I think that's the first line of a song I know, but cannot identify at the moment.

I fell asleep as per normal as I put my son to bed, balanced on a six-inch slice of single mattress while he settled down. I often drop off before he does, and awake at about this time.

I dreamed that he and I were alone on a small inflatable boat in an unfamiliar lake or calm inlet, and that the boat was slowly sinking. I was partially in the water, while he sat in the dry, higher portion facing me. We weren't very far from land, and I had a paddle of some kind. I had to get us to shore before the boat sank completely, or at least get close enough that I would have a chance of swimming us both to the shore successfully if we capsized. There was daylight.

Many towering rock formations protruded from the calm waters, like my idea of the Apostle islands (probably smaller), and I was rowing backwards towards the shore in such a way that I could only correct my course by looking around every few minutes. While paddling frantically I also worked to keep him still and calm, not wanting him alarmed or impatient -- hoping his four-year-old's judgement wouldn't get us into deeper trouble. Fortunately he had a rock or something he had picked up in his hands and was focused on this thing, on not losing it.

Steering somewhat blindly I noticed at least twice that without realizing it, we had come through a tight or dangerous place, or through a narrow passage that was our only option, as if guided. I was thinking (in a bare second of pause) that God must be lending a hand, and that reassured me even as the boat sank lower and lower in the dark water.
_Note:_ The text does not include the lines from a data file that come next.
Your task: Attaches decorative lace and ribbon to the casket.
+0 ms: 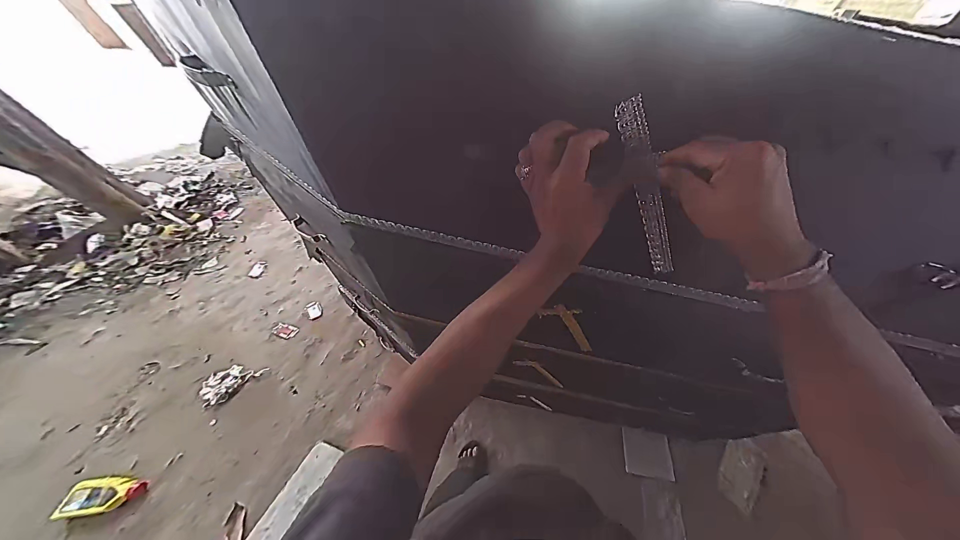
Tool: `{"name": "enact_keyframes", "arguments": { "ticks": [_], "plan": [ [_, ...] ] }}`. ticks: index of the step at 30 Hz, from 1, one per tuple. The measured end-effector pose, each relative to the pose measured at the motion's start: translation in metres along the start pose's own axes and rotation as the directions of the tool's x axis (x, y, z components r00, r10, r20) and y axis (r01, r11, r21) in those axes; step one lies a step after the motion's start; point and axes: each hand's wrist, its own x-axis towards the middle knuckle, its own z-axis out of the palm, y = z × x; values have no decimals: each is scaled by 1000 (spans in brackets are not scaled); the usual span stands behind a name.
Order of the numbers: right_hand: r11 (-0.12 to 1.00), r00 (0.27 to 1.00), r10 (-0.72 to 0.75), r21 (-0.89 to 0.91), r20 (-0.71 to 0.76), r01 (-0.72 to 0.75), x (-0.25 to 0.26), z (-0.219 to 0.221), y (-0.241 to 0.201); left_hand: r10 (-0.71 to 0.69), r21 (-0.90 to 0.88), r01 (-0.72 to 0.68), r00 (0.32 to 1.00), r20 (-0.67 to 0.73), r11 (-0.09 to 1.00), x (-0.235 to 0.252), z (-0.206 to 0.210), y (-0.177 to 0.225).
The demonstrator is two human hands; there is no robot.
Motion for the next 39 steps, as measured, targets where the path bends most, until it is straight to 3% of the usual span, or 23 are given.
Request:
{"name": "enact_keyframes", "arguments": {
  "ticks": [11, 19, 30, 35, 39],
  "plan": [
    [982, 978, -161, -121, -129, 146, -2, 1, 3, -100, 13, 102, 988, -120, 995, -2, 17, 8],
    [948, 960, -269, -197, -82, 249, 1, 0, 8, -145, -21, 143, 977, -155, 990, -7, 22, 14],
    [970, 967, -216, -144, -135, 196, -3, 1, 14, -123, 45, 138, 963, -240, 989, -11, 32, 16],
    [996, 967, -57, 56, -248, 73, -7, 12, 25, -89, 66, 112, 955, -282, 992, -18, 37, 11],
    [993, 921, 88, 111, -380, -49, -9, 25, 20, -180, 60, 205, 941, -287, 977, -21, 36, 17]
  ]
}}
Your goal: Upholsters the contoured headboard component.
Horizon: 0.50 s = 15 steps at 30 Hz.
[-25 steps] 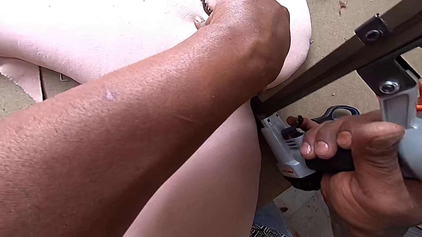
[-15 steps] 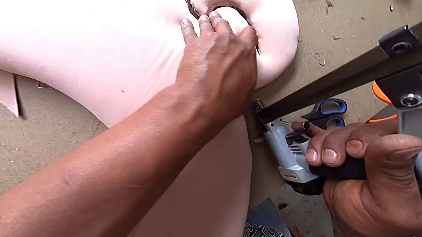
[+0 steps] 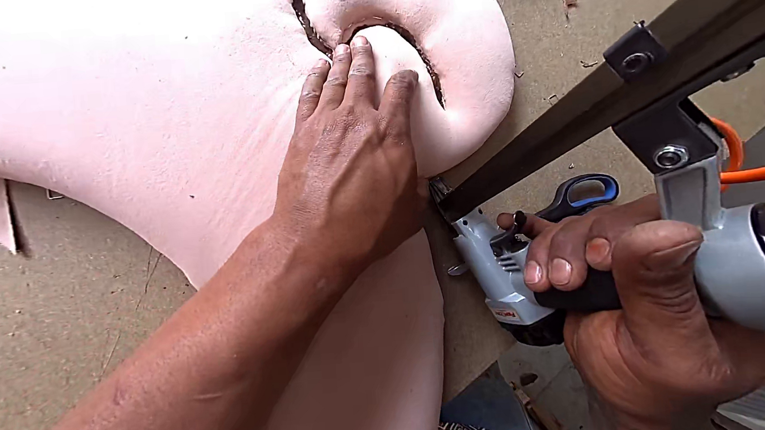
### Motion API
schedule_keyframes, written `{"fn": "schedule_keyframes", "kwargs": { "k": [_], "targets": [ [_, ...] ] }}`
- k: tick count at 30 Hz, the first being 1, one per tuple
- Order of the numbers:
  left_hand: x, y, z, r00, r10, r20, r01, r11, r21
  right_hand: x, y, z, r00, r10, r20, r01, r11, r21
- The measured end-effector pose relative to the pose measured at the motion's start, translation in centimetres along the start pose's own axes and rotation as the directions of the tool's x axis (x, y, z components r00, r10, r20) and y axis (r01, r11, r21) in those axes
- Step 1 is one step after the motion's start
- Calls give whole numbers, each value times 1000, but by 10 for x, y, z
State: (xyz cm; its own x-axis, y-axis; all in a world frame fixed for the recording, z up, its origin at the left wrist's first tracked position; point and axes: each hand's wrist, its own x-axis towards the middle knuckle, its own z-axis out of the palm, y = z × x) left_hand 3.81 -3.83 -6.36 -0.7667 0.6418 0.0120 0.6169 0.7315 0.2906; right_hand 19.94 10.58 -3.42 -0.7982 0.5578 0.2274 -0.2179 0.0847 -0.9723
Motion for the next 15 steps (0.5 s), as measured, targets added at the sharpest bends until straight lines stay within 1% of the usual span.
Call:
{"fn": "schedule_keyframes", "kwargs": {
  "k": [6,12,15],
  "targets": [
    [0,1,0,1000,1,0,-1,1000,7,1,1,3,1000,21,-8,-21,1000,10],
    [0,2,0,1000,-12,13,12,1000,-1,-7,7,9,999,-24,-23,25,999,22],
    [1,3,0,1000,-15,13,15,1000,-3,-13,9,10,1000,-15,17,14,999,50]
  ]
}}
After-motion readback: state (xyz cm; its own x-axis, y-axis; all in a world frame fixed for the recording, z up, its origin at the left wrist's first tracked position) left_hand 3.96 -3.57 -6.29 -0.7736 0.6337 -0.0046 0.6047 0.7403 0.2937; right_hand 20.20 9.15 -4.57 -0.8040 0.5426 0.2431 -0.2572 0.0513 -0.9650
Interspersed with these scenes, towards the end, were those of another dream in which my son had painful symptoms of an ear infection. He was in the car with his father and I, and we had to get through and around some series of hindrances in order to get him home.

Finally, in the dream of the water, we managed to come safely through and around the rocks, and we gained a seawall close to the beach before the boat became completely submerged. I was able to hoist my son onto dry land before climbing up myself, and the big problem became his concern over the little rock, which he had misplaced after coming ashore. I was relieved that we'd made it without panic or injury, and grateful for the feeling that we were aided somehow by divine power.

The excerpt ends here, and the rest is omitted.